Passeios e roteiros que incluem visitas a museus podem não agradar a todos os gostos, no entanto para mim eles são essenciais durante qualquer viagem pois é através deles que ganhamos acesso à memória cultural de um povo. Ao preservar a história, os museus mantêm vivas tradições e a identidade de um país, desde a cronografia até artes, folclore, tecnologia e tudo que podemos imaginar. Muitos pensam que eles são apenas um caminho em direção ao passado, quando na verdade os museus são locais que interligam o passado, presente e futuro já que olhar o passado é aprender sobre como chegamos ao mundo de hoje. Descobrimos assim a linha de pensamento e fatos que influenciaram as decisões e invenções de outrora.
Foi com este espírito descobridor que visitamos um museu inusitado na última semana, em Kaunas, segunda maior cidade da Lituânia com 300 mil habitantes. Trata-se do Museu do Diabo, único em todo mundo, com coleção de quase três mil artefatos retratando a simbologia dos demônios no país e no mundo. Numa viagem bate-volta saindo de Vilnius, de trem, passamos o dia em Kaunas, que já foi capital do país entre 1919 e 1940 e que em 2022 será uma das capitais europeias da cultura, destacando justamente seu legado artístico durante a história da Lituânia. Sabe-se que ao longo dos séculos a figura do Diabo desempenhou um papel importante culturalmente através do folclore, religião, filmes e até mesmo desenhos animados. E na Lituânia, a crença em demônios remonta ao tempo do paganismo mesmo se muitas tradições de hoje em dia são uma mistura com a religião cristã. Na terça-feira de Carnaval, por exemplo, os lituanos saem às ruas fantasiados de diabo, até a noite quando acendem fogueiras para queimar figuras de demônios e anunciar o final do inverno.
O Museu do Diabo foi fundado pelo artista lituano Antanas Žmuidzinavičius (1876-1966) e está localizado ao lado da casa e ateliê do renomado pintor e que também pode ser visitada. Em 1906 ele foi presenteado com um demônio samogiciano e iniciou assim sua coleção, desde estátuas, pinturas, figuras, porcelana e máscaras, sendo a maioria doações vindas de todo país e mundo. Em 1961 ele repassou o patrimônio ao Estado nascendo assim o insólito e original Museu do Diabo. Desde então a coleção aumentou significativamente com mais de três mil peças espalhadas em três andares com uma fantástica variedade de curiosidades satânicas. Há diabos esculpidos em madeira, cerâmica, pedra, bordado em tecido e bonecos. Alguns são tão pequenos que é preciso usar uma lupa para conseguir vê-los! A exposição explica a história de Satanás e o conceito representado ao longo dos séculos inclusive desafiando os visitantes sobre a figura do demônio vermelho com chifres e segurando um tridente enraizada na cultura moderna. Acredita-se que as forças do bem contra o mal assim como a luz sobre a escuridão sempre estiveram presentes na história. A personificação do mal em textos, no entanto, é criação humana.

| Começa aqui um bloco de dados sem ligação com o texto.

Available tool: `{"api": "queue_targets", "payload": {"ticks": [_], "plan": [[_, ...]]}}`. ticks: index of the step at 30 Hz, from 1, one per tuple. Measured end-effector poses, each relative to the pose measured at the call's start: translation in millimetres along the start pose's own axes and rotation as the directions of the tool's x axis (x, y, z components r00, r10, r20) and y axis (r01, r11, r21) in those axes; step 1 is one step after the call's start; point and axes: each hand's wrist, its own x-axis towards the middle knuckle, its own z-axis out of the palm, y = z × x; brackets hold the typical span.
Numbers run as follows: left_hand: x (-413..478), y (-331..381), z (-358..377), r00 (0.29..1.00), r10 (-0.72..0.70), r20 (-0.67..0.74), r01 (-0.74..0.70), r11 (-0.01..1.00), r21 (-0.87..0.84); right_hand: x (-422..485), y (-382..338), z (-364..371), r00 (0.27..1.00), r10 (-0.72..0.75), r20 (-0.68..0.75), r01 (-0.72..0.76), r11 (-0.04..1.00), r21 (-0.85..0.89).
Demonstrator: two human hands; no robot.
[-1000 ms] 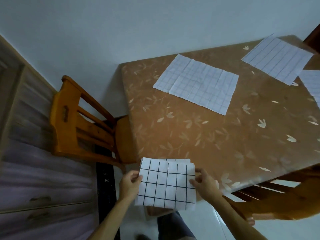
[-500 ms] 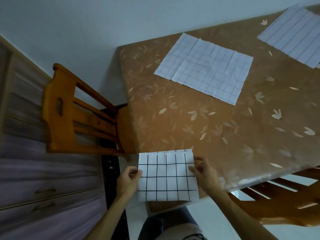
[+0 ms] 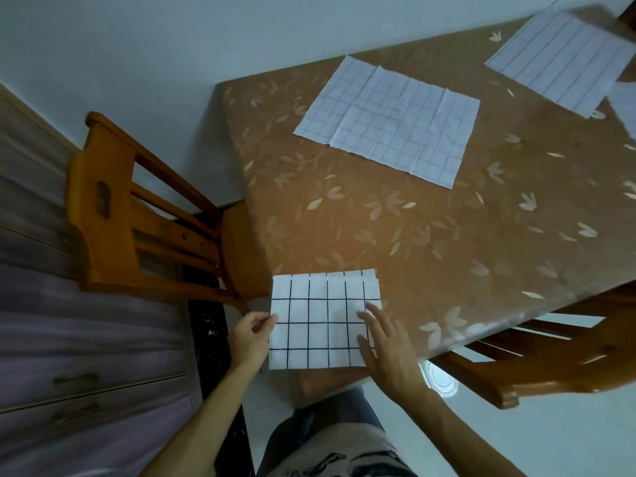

No folclore pagão, o diabo era considerado uma divindade. A figura do diabo está presente na maioria das canções folclóricas lituanas, assim como nas fábulas e lendas. O diabo era geralmente representado por um homem barbudo e magricelo e não necessariamente maldoso. É por isso que no Museu do Diabo as exposições retratam figuras e estátuas de diabos com expressões variadas, desde assustadoras e malucas até algumas bem engraçadas. Entre estas, destaca-se a obra “Minha Lituânia”, de Kazys Dereškevičius, uma peça controversa onde Hitler e Stalin são representados como demônios, perseguindo um ao outro, sob um mar de caveiras. A obra simboliza o sofrimento do povo lituano e as mortes causadas pelos dois ditadores durante a ocupação nazista e o regime soviético.